Each of the four songs should sound familiar to those who saw the group anytime in the last two years, and they have the perfectionist character of music that’s been meticulously tinkered with over time.  

“There was talk of getting it done as soon as possible (we started tracking in July of 2016), but life gets in the way,” Doherty says. “We were also working in a lot of different listening environments, which would cloud our judgement quite a bit. Working in Nick’s bedroom we would think, “ah, we finally got ‘Score’ to bump!” And then we would bring it to the car and we couldn’t hear the snare.”
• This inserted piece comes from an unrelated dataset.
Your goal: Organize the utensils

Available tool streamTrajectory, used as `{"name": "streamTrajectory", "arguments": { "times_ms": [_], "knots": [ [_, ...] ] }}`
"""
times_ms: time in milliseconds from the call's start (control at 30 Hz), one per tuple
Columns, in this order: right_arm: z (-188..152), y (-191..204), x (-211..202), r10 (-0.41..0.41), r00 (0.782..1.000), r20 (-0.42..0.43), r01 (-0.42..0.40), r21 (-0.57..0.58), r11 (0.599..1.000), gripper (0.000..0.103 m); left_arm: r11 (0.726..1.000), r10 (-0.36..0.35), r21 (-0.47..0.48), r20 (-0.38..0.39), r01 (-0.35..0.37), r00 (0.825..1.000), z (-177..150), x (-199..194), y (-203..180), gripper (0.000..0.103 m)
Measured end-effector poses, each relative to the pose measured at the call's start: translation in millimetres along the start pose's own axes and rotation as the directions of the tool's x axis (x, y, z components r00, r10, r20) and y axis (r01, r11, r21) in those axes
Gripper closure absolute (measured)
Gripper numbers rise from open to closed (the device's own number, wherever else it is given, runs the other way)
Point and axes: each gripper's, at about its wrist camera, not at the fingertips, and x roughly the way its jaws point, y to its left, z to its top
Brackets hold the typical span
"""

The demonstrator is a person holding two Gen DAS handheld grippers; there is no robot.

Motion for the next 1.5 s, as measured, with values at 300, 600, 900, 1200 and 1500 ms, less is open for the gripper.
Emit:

Not many of these songs contain acoustic drums, so the deep bass tones and crisp electronic cymbal taps are integral to the mood of the project. Particularly the aforementioned “Score,” which shares the minimalist yet acute spirit of Frank Ocean’s Blond(e). The empty space surrounding each note is as important as the note itself. Also like Blond(e), the instruments are mostly there for world-building purposes, and to emphasize rather than distract from Doherty’s vocals. His voice is the soul of the band, and by the same token, the greatest source of stress.
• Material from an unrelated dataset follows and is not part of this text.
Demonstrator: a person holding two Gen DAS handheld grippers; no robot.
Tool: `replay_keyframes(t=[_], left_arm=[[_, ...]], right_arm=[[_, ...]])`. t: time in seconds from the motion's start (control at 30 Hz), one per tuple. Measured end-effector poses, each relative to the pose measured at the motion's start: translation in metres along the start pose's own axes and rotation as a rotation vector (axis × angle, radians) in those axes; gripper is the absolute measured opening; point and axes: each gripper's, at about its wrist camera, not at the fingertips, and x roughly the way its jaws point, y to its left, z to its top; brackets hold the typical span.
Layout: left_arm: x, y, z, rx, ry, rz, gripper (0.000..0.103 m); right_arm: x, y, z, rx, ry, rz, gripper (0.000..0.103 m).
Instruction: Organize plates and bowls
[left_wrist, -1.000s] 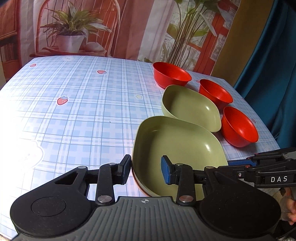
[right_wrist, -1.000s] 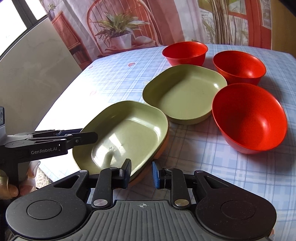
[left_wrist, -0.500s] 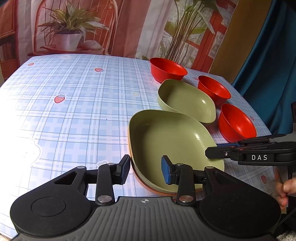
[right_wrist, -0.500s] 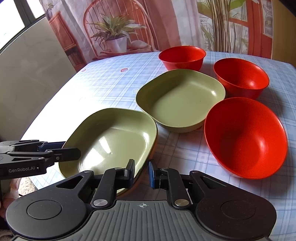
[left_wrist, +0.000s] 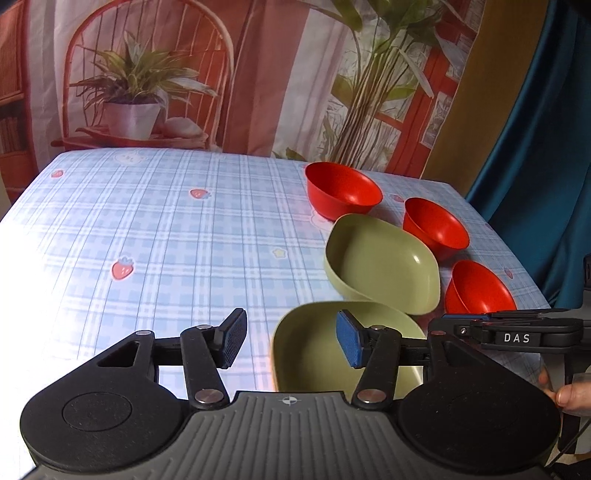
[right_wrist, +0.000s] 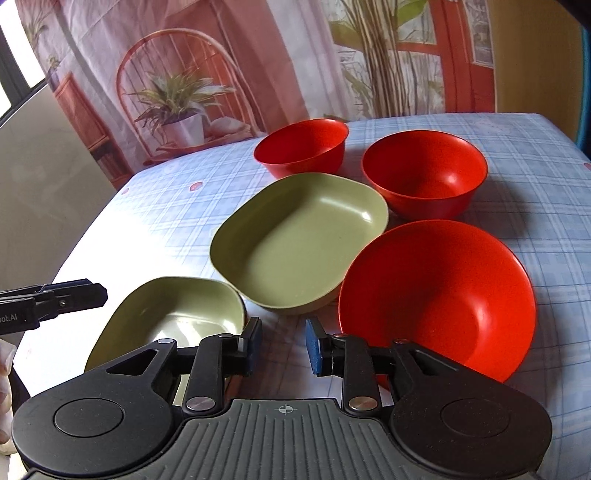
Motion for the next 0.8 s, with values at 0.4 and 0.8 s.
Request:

“Recording vocals has been, and probably always will be the thing that intimidates me most,” Doherty says. “Hearing my own voice back on something and knowing it can’t be changed is a vulnerable thing for me.”
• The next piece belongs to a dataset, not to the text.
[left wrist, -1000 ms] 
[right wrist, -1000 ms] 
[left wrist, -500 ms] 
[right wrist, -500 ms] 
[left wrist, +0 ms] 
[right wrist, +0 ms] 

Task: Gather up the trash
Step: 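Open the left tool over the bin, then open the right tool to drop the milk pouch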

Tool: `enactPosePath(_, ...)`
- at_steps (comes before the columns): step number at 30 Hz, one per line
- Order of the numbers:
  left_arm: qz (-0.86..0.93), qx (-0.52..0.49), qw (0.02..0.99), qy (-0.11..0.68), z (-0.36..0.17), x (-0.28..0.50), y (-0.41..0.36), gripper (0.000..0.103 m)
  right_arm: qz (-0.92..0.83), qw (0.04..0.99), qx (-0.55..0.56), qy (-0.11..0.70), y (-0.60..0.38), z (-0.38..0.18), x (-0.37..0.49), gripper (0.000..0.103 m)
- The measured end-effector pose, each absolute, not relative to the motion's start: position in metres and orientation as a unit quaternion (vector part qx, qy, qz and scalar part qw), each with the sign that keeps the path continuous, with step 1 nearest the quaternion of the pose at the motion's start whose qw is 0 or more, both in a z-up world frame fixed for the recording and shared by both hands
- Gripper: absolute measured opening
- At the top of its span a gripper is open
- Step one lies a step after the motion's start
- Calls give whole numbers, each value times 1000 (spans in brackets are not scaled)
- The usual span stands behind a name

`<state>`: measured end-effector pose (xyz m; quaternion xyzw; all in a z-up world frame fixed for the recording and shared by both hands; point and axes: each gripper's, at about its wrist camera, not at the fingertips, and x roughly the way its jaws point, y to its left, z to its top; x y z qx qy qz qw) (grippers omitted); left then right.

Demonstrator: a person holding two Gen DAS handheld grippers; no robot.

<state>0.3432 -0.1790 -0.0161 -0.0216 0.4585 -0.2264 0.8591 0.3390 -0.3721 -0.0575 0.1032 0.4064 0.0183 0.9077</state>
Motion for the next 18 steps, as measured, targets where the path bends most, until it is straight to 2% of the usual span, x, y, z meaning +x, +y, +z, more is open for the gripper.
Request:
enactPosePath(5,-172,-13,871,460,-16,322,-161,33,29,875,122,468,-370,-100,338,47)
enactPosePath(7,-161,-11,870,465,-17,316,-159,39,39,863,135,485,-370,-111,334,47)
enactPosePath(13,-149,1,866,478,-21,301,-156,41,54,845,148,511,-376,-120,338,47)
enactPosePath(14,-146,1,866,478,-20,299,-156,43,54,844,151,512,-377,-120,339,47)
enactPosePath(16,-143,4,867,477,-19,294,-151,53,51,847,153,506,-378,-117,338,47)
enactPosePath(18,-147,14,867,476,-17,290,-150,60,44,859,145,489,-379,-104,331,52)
Never once during Land’s lengthy sustains, quick mouthfuls of intricate couplets, or escalating octaves does Doherty sound nervous, though. And since Davis, Sebastiano, and Crofoot also sing, together their voices blend into a choir-like lilt that strengthens Doherty’s timbre without ever cutting into it. It’s a stainless yet palpably human dynamic that provides much of the contrast between the music and the lyrics.

Doherty antsily repeats the phrase, “I try to connect,” a couple dozen times on “Connect,” one of the bounciest and most collaborative songs on the project. “About” reads like a turbulent inner-monologue, but Sebastiano’s harmonies echo the respective last words of the lines, “Cause one day I’ll be leaving for an hour or two / you’ve got your big TV in the living room [living room]. . .I know everything there is to know about you / I know your favorite song from 2002 [2002],” adding another voice to a song that’s otherwise narratively solitary.

For a band of Another Michael’s current scale, Topshelf Records is a pretty big deal, but Doherty says he wants to go even further and turn the band into a full-time gig.

“I’d love to do it for life if possible. Would love to make a record as a full-time job.”

So much so that he’s even begun writing music about writing music.

Michael Doherty with Aurora Case of A Million Dollars

“I’ve been writing more about music lately, which has been such a relief for me. I’m finding ways to write about it without being too on the nose, and relating it to my own experiences in life. I’d love to write happier songs too. Don’t think I haven’t tried! It’s just something that does not come easy to me.”

Land is currently available on all streaming sites.